South Korea on Wednesday filed a complaint with the World Trade Organization (WTO) against Japan over its restrictions on exports of three materials vital to make memory chips and display panels in South Korea.
Trade Minister Yoo Myung-hee told a press briefing that the South Korean government decided to file the suit with the WTO over Japan's moves in order to protect national interests and prevent the repeated abuse of trade for political purposes.
Yoo said Japan's export curbs were a discriminatory act directly targeting South Korea and were politically motivated against the South Korean top court's rulings on wartime forced labor, just as the Japanese figures in the cabinet member level repeatedly mentioned.
The WTO filing came after Japan tightened control on July 4 over its exports to South Korea of three materials crucial for the production of memory chips and display panels.

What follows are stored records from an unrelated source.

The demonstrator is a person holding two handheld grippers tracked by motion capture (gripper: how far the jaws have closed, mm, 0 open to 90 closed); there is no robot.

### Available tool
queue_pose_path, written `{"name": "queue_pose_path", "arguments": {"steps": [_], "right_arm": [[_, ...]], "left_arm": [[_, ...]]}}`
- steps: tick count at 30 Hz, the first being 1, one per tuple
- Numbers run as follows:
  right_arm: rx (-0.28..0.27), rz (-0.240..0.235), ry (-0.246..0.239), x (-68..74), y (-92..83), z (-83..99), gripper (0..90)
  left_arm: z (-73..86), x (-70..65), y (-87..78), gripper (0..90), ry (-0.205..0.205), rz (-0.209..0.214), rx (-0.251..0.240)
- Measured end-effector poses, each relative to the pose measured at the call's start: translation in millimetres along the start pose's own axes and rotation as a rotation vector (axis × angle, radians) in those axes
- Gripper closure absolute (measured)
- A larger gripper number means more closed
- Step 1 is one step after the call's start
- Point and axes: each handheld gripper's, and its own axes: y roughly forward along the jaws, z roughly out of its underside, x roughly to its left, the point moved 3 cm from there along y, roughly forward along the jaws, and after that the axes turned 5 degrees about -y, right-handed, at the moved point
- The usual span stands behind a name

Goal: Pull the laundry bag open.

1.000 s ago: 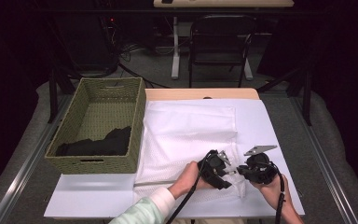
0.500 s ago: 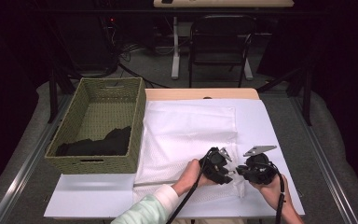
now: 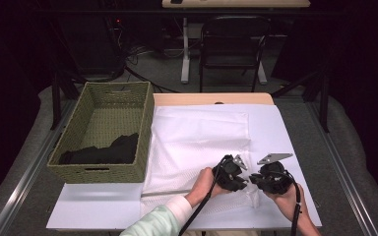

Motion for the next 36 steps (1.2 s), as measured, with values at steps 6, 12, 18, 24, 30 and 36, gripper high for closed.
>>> {"name": "queue_pose_path", "arguments": {"steps": [6,12,18,24,30,36], "right_arm": [[-0.007,-0.002,-0.006,0.7,0.0,-0.6,84.7],[-0.003,-0.015,-0.004,2.3,1.3,-1.0,84.7],[0.003,-0.020,0.007,-0.4,2.5,0.3,83.4],[0.010,-0.033,0.025,-1.2,3.7,1.4,83.3],[-0.017,-0.042,0.027,0.2,-0.1,-0.9,85.1],[-0.023,-0.047,0.015,0.7,0.0,-1.4,85.2]], "left_arm": [[-0.7,-2.5,0.6,79.6,0.002,-0.001,0.001],[-0.3,-2.8,6.9,80.9,-0.015,0.009,0.006],[0.7,-1.8,6.4,85.3,-0.037,0.012,0.004],[3.4,-1.1,6.3,85.5,-0.048,0.012,0.003],[2.8,-0.9,3.3,79.7,-0.042,0.032,-0.021],[3.0,-0.3,5.0,83.5,-0.056,0.017,-0.036]]}}
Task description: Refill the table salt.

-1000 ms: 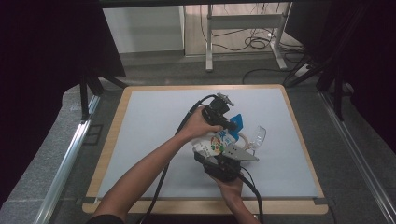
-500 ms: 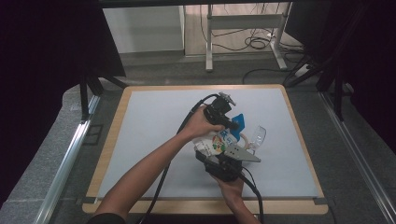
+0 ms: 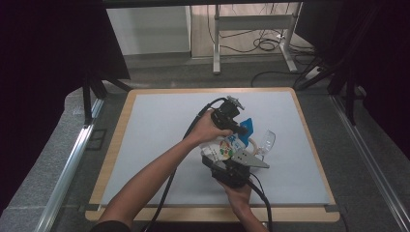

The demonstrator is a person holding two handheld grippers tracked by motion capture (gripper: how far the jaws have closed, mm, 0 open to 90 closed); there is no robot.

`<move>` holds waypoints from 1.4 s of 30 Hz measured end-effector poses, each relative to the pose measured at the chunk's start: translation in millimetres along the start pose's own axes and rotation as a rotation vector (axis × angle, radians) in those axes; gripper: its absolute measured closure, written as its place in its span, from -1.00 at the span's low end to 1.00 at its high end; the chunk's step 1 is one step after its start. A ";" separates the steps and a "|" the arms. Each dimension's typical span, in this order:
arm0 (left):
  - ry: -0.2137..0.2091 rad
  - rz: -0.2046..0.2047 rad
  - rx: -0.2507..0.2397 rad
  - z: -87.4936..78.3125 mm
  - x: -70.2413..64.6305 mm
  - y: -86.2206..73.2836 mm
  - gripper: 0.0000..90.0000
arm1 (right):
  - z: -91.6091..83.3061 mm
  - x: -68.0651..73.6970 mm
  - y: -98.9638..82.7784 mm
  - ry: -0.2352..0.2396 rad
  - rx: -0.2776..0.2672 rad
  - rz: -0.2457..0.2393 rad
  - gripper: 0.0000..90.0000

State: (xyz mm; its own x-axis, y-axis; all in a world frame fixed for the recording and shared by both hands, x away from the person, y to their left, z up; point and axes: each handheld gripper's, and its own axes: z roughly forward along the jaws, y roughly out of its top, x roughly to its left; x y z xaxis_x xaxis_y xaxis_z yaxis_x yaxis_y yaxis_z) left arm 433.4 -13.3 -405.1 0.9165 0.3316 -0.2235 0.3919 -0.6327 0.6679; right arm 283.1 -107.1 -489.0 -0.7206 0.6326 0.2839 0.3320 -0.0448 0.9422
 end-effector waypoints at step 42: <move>0.007 -0.003 -0.003 -1.6 -0.1 -2.8 0.99 | 0.6 2.2 0.9 0.004 -0.008 -0.003 0.30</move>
State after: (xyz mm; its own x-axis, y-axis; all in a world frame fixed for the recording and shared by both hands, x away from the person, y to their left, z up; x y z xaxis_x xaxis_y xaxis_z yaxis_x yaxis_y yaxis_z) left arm 432.0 -10.4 -405.8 0.9149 0.3383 -0.2203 0.3940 -0.6297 0.6695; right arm 282.2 -105.3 -487.6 -0.7239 0.6297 0.2818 0.3247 -0.0493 0.9445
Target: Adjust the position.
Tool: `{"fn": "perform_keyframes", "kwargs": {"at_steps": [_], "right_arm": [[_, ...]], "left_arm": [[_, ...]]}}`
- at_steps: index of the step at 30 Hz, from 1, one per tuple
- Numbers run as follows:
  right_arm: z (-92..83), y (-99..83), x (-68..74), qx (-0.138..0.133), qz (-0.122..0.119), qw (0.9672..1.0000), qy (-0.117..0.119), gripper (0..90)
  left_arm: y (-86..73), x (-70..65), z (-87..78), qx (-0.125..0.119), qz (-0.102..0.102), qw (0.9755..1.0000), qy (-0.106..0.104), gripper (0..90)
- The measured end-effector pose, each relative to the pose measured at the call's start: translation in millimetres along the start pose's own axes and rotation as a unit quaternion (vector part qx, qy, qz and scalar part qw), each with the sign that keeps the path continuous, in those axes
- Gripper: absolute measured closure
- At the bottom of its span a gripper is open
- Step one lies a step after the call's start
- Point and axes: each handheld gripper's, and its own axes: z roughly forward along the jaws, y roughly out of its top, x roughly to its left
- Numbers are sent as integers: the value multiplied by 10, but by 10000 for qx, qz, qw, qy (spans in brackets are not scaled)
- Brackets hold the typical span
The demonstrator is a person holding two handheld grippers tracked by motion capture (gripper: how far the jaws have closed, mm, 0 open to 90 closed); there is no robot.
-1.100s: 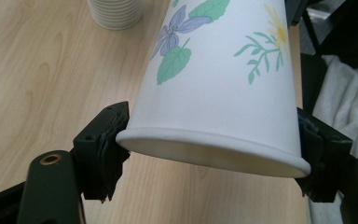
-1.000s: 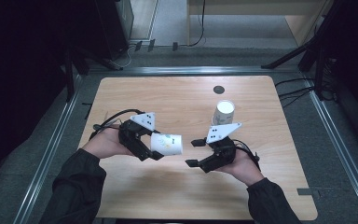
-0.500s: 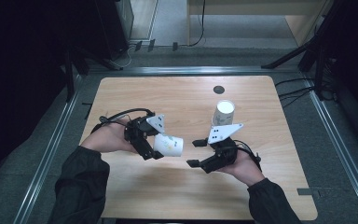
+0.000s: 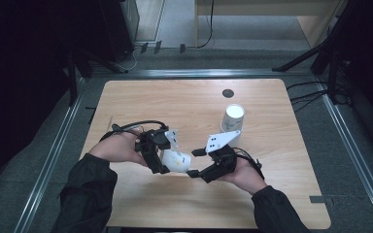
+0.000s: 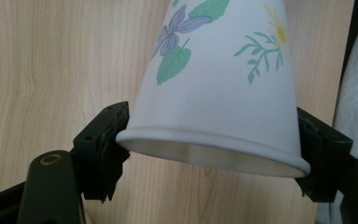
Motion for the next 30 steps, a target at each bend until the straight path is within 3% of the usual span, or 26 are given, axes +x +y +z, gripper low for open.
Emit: {"fn": "perform_keyframes", "kwargs": {"at_steps": [9, 20, 30], "right_arm": [[152, -10, 22, 131, -5, 9998, 121, 272], [273, 0, 49, 237, -143, 9995, 143, 279], [325, 5, 87, 296, -245, 9992, 142, 330]], "left_arm": [[69, -42, 92, 133, 112, 9998, -131, 228], [90, -69, 69, -2, 118, 9998, -130, 226], [117, -115, 49, -12, 292, 9995, -110, 226]]}}
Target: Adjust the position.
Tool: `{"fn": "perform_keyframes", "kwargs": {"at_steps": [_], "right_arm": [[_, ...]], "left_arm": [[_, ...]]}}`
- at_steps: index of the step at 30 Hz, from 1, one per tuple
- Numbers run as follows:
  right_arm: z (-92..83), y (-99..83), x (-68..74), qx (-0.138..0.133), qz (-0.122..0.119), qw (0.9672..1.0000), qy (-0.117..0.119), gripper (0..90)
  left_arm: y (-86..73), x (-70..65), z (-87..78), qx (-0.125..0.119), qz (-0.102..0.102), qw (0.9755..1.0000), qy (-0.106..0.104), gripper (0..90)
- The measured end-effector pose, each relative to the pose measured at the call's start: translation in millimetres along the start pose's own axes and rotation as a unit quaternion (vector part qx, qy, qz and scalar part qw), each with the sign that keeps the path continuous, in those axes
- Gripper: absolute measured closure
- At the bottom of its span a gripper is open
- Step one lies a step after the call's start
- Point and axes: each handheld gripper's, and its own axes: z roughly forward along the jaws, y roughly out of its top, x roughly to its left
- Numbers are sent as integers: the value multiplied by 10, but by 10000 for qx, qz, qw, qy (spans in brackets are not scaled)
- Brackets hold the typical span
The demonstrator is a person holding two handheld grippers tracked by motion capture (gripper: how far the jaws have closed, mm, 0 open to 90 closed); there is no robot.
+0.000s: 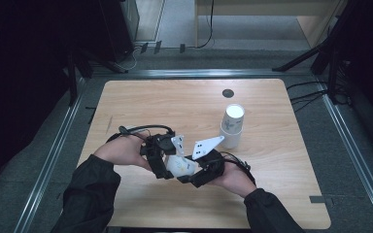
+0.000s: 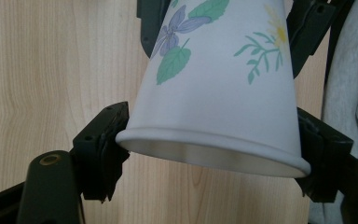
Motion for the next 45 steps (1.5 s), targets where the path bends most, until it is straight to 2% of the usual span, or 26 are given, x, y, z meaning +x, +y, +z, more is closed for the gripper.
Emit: {"fn": "perform_keyframes", "kwargs": {"at_steps": [5, 12, 15, 18, 23, 24, 25, 26, 28, 30, 34, 35, 39, 40, 43, 45], "right_arm": [[-7, 3, 13, 38, -79, 10000, -44, 345], [-48, 17, 11, 1, -124, 9999, -47, 346], [-76, 18, 4, -43, -124, 9999, -60, 345], [-119, 21, -5, -95, -109, 9999, -81, 345], [-218, 29, -31, -252, -89, 9995, -148, 345], [-240, 29, -35, -282, -80, 9994, -177, 345], [-260, 29, -40, -312, -51, 9993, -180, 345], [-280, 28, -49, -353, -41, 9992, -193, 345], [-314, 26, -53, -400, -36, 9990, -215, 345], [-344, 26, -56, -457, -14, 9987, -228, 345], [-398, 24, -76, -588, 34, 9980, -248, 345], [-415, 22, -81, -616, 64, 9978, -252, 345], [-473, 17, -101, -750, 165, 9968, -230, 345], [-482, 16, -106, -774, 163, 9966, -241, 345], [-501, 8, -114, -777, 130, 9965, -279, 345], [-513, 5, -122, -785, 151, 9964, -283, 345]], "left_arm": [[-8, -7, -7, -46, 94, 9999, 29, 226], [-37, 0, -26, -288, 121, 9995, 7, 184], [-62, 2, -22, -523, 131, 9985, -17, 120], [-103, 36, -42, -751, 35, 9972, 24, 96], [-199, 84, -93, -1136, -85, 9935, 7, 96], [-220, 94, -99, -1250, -96, 9921, -43, 96], [-250, 106, -108, -1418, -136, 9897, -163, 96], [-270, 116, -110, -1524, -159, 9881, -161, 96], [-303, 144, -105, -1624, -246, 9861, -232, 96], [-334, 152, -99, -1775, -318, 9832, -285, 96], [-381, 153, -115, -1867, -383, 9814, -241, 96], [-400, 151, -118, -1958, -442, 9794, -232, 96], [-459, 153, -117, -2108, -601, 9755, -190, 96], [-479, 146, -107, -2166, -688, 9737, -153, 96], [-511, 145, -93, -2190, -769, 9726, -131, 96], [-534, 144, -80, -2231, -871, 9708, -129, 97]]}}
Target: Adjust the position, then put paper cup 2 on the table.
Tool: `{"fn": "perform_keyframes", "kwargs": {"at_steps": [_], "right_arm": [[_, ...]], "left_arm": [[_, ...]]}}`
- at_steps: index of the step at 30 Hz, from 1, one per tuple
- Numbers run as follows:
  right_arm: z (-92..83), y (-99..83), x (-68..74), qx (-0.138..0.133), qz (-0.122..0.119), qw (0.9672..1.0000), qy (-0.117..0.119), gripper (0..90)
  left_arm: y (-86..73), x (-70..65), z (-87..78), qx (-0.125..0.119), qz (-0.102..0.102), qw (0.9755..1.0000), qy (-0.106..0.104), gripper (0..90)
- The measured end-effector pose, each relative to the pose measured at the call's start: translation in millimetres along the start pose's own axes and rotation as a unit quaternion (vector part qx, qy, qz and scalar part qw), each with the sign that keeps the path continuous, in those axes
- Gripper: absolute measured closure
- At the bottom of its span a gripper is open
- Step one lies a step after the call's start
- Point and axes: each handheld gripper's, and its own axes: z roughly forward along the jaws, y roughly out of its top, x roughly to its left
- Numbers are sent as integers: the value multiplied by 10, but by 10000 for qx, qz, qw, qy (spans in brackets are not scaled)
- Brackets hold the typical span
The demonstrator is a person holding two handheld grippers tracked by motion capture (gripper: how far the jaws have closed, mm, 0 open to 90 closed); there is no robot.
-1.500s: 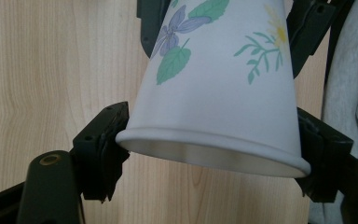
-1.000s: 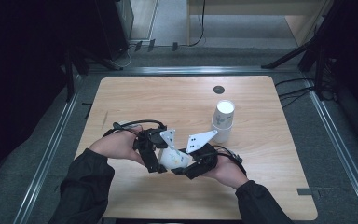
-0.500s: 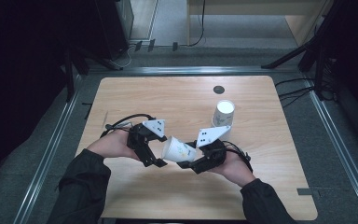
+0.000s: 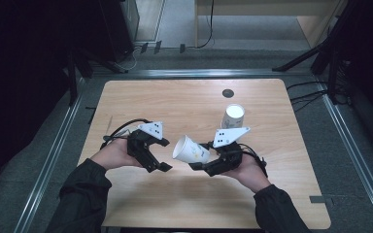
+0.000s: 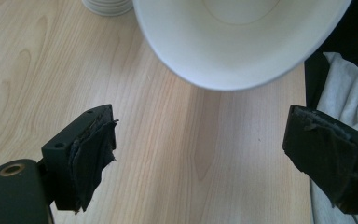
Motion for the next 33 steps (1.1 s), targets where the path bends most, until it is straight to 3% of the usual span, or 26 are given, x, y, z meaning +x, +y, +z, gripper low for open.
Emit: {"fn": "perform_keyframes", "kwargs": {"at_steps": [3, 4, 19, 23, 33], "right_arm": [[-19, -2, -16, -46, 41, 10000, 9, 345], [-24, -3, -22, -68, 55, 10000, 5, 344], [-61, -36, -67, -181, 173, 9997, 26, 344], [-70, -32, -76, -254, 223, 9994, 80, 345], [-34, -27, -76, -315, 234, 9990, 197, 345]], "left_arm": [[-17, 9, -2, -93, -82, 9999, 103, 99], [-19, 14, 0, -132, -177, 9997, 71, 101], [34, -4, 83, -591, -376, 9973, -241, 101], [46, 11, 90, -818, -530, 9948, -298, 101], [71, -4, 103, -1296, -624, 9883, -501, 101]]}}
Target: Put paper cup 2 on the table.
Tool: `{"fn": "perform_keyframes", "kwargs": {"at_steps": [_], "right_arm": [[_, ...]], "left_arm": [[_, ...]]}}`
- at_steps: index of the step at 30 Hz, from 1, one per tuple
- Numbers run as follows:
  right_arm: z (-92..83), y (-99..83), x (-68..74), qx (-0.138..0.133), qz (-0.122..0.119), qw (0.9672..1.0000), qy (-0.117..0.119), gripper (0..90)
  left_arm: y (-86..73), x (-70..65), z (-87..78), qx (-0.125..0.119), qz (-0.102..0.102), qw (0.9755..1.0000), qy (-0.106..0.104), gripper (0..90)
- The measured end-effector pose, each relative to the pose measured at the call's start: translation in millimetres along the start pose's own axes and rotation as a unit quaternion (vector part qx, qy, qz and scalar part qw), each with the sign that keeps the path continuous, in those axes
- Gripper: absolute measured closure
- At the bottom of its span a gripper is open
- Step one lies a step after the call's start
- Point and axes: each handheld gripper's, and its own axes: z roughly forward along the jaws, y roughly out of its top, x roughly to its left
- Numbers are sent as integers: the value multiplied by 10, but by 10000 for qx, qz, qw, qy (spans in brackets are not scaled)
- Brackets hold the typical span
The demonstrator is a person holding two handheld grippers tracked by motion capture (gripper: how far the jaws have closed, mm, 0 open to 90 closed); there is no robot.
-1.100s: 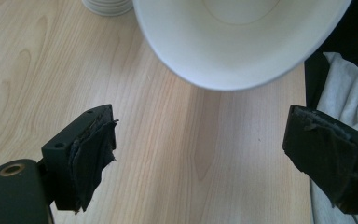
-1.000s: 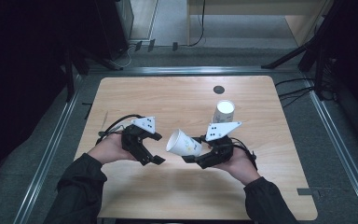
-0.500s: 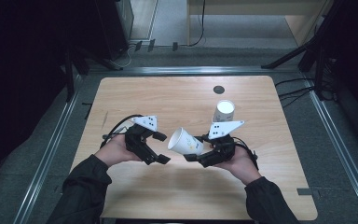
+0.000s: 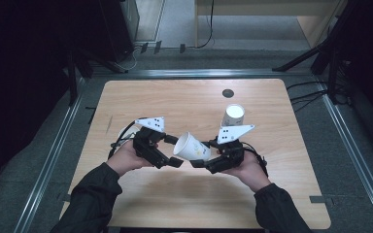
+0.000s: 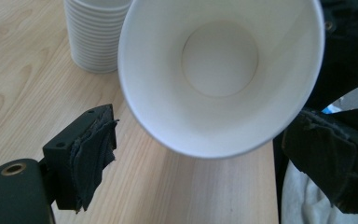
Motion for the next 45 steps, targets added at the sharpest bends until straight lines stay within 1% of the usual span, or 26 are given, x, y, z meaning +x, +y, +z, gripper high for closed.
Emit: {"fn": "perform_keyframes", "kwargs": {"at_steps": [1, 5, 7, 8, 10, 13, 16, 17, 21, 23, 27, 31, 34, 39, 45], "right_arm": [[7, -1, 3, -1, 9, 10000, 9, 345], [37, -1, 4, 18, 0, 10000, 64, 345], [52, -1, 4, 5, 4, 10000, 91, 345], [58, -2, 6, 9, 17, 9999, 105, 345], [74, -3, 5, -11, 8, 9999, 122, 345], [87, -5, 3, -19, 14, 9999, 144, 345], [100, -8, 0, -48, 33, 9998, 194, 345], [105, -10, -1, -46, 51, 9997, 215, 345], [115, -15, 7, -13, 45, 9998, 218, 344], [118, -15, 7, -13, 52, 9997, 242, 344], [118, -18, 1, 13, 91, 9996, 257, 343], [126, -22, -2, 50, 115, 9995, 281, 342], [122, -20, -5, 24, 109, 9996, 270, 341], [120, -20, -6, 29, 147, 9994, 297, 339], [123, -17, 5, 75, 149, 9995, 269, 335]], "left_arm": [[2, 1, 0, -22, -29, 10000, -48, 101], [11, -16, -2, -145, -57, 9998, -85, 102], [17, -15, -5, -230, -87, 9996, -125, 121], [18, -18, -7, -309, -108, 9994, -110, 124], [20, -13, -6, -389, -183, 9990, -154, 130], [12, -14, -6, -436, -196, 9988, -124, 130], [15, -11, -7, -477, -211, 9985, -139, 134], [16, -11, -3, -480, -236, 9985, -144, 137], [16, -14, 5, -460, -219, 9987, -65, 154], [13, -8, 6, -467, -230, 9986, -71, 191], [6, 14, 5, -445, -289, 9985, -155, 209], [5, 9, 7, -428, -265, 9987, -130, 214], [7, 6, 4, -467, -274, 9985, -129, 218], [10, 4, 6, -452, -272, 9985, -135, 223], [8, 6, 5, -430, -250, 9987, -145, 225]]}}
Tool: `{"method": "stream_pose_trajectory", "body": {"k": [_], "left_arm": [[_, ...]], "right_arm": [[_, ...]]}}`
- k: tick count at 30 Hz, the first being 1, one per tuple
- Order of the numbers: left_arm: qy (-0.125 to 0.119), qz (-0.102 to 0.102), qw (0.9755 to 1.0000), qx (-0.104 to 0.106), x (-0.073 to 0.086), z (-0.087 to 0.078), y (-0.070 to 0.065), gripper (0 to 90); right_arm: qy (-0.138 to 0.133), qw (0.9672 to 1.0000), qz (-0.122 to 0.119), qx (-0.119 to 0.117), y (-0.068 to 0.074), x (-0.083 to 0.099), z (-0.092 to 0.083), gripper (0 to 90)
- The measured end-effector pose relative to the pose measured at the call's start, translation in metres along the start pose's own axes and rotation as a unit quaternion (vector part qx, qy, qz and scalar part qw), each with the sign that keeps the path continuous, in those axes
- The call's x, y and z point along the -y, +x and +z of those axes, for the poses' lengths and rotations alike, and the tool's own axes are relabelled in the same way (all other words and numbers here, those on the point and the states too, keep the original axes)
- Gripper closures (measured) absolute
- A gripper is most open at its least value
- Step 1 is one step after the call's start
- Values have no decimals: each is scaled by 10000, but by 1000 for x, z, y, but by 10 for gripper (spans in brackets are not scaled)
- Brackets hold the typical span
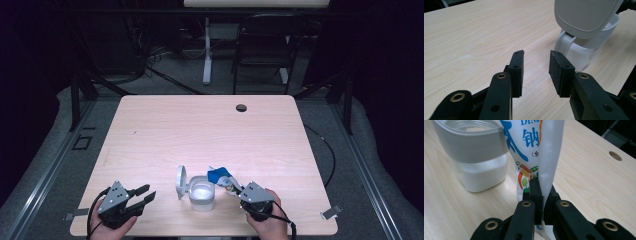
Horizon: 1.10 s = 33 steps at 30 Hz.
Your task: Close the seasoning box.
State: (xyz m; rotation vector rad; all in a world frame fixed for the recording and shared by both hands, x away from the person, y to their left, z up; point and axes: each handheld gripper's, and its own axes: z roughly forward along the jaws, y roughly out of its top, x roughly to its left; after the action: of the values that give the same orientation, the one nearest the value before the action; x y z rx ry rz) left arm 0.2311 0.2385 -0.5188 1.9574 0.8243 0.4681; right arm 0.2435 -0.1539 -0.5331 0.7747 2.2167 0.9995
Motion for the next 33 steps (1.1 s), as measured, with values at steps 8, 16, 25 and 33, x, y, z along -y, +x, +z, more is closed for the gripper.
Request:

Japan's export restrictions came in an apparent response to the South Korean top court's rulings ordering some of Japanese companies, including Nippon Steel and Mitsubishi Heavy Industries, among others, to pay reparations for South Korean victims who were forced into hard labor without pay by Imperial Japan. The Korean Peninsula was colonized by Japan from 1910 to 1945.
Japan claimed that all the colonial-era issues were settled via the 1965 treaty, which normalized diplomatic relations between Seoul and Tokyo, but South Korea said the treaty did not involve individuals' right to compensation.